Why Photographs Don’t Stop the War
Because it’s the photographs’ fault, apparently.
Last week, the New York Times featured Michael Kimmelman’s impassioned critique of the lack of public response to the carnage in Syria. “They keep coming, both the bombs and the images from Aleppo, so many of them.” The theme, and pathos, of the article is that while the bombs are effective, the images are not. Worse, they are not as effective as other images from previous catastrophes. Referring to photographs such as the Accidental Napalm icon from the Vietnam War, we are told that those images “drove news cycles for weeks, months, years, helping tip the scales of policy.”

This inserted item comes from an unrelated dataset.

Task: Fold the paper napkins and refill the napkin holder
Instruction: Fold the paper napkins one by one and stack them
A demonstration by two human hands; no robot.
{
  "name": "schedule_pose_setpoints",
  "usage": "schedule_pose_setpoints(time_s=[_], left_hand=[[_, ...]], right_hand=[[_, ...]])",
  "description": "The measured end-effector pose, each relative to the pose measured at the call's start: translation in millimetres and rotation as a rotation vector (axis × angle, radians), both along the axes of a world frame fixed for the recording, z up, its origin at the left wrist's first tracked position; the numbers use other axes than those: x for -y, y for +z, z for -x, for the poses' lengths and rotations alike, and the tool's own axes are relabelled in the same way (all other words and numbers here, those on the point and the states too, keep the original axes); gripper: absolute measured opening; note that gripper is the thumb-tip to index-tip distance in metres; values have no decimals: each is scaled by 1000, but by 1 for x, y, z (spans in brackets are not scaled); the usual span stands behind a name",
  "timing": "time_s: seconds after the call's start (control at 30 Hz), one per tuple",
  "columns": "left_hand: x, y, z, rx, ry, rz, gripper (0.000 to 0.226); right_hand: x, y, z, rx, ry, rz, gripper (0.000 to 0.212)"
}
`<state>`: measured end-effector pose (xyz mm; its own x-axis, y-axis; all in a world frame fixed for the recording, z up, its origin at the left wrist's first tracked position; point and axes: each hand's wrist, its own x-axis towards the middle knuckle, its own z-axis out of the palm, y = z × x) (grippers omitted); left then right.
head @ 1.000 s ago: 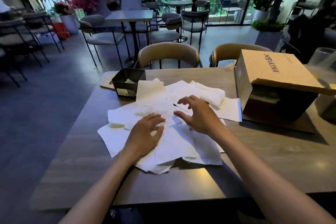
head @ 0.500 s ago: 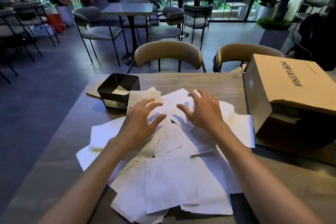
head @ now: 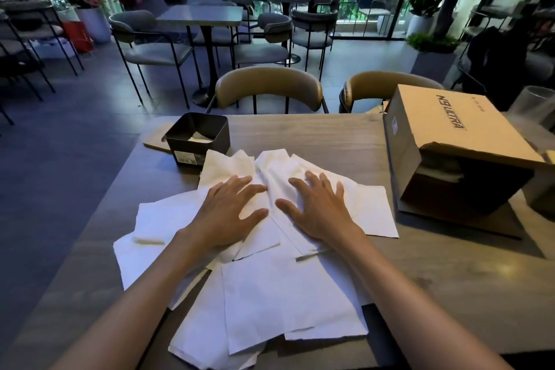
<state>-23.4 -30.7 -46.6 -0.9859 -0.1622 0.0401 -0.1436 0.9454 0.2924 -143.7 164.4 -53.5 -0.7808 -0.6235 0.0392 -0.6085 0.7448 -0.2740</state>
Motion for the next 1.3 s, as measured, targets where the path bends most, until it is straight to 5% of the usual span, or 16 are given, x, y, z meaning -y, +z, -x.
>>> schedule_pose_setpoints(time_s=[0.37,0.73,1.1,1.3], left_hand=[[11,10,-65,-61,19,-27,62],[-14,-5,-124,9,-298,26,88],[25,33,-31,-232,-50,-147,69],[28,24,46,-152,126,-114,45]], right_hand=[[9,5,-49,-18,-22,85,62],[-29,21,-8,-110,-199,93,33],[6,43,22,-153,-95,309,35],[61,48,40,-54,114,229,27]])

The question naturally becomes, what’s wrong with us? The usual suspects are trotted out: bigotry, social media, and compassion fatigue not least among them. Well, sure, all of those factors could be in play, but once again photography is being framed.
Let’s start with the facts: First of all, coverage of the war in Syria–and the refugee crisis it has created–has motivated many governments and many individuals to help. Hundreds of millions of dollars in government and charitable aid have been supplied, and thousands have opened their doors around the world. The photographs probably had something to do with that. The fact that some of them are as recognizable as earlier icons attests to their likely contribution, as do many testimonials.
But they didn’t do it all, which gets to the next problem. Those great images from the past did not drive news cycles for years. Those of us who have studied iconic photographs have learned that their value does not depend on a direct causal effect. The news cycle moves on regardless, while the iconic images develop over time. (If they don’t persist, they aren’t iconic.) They come to have many uses and may have long wave influence, but they don’t end the war or the famine or otherwise stop history in its tracks.
And neither does anything else, which gets to the next problem with the conventional critique of photography’s ineffectiveness. How many words have been written about Aleppo? How many articles and editorials and blog posts? How many special reports and pastoral letters and letters to the editor? Why don’t these texts have to bear the burden of ineffectiveness? They, too, are ephemeral, they don’t drive the news cycle for long periods of time, and although they bear witness they don’t provoke mass protests.
Nor does this mean that the public is hopelessly indifferent. As argued before (here and here), for anything to be persuasive, a lot has to be in place. A political process, just to take one example. The public has not been indifferent, it still has stores of compassion, we are perfectly capable of using social media and caring at the same time, and support from the bigots isn’t needed. But there have been massive failures of governance and diplomacy, and political leaders should be held accountable.
The catastrophe in Aleppo was not inevitable, and there still is great need to resolve the conflicts there and elsewhere in the region. Kimmelman is right about the most important things: We should feel horror and shame when watching the destruction of Aleppo. The public should demand help for those are displaced and destroyed by war, and for an end to the war. He also is wise in suggesting that an effective protest movement is likely to require “slow, brick by brick construction.” It always has–and those doing the killing can count on that. The problem is complex, and so many alternatives large and small need to be tried.
If photographs can bear witness to the suffering, we should be grateful we have them. If social media can help as well, so much the better. The presence of last week’s powerful photos, audio clips, and video testimonials have all brought home the moral cost of abandoning Aleppo to the dogs of war. But let’s not kid ourselves. The fault is not primarily in ourselves or in our media. Aleppo has been allowed to die, and while it has happened on our watch, those who are responsible have yet to be confronted.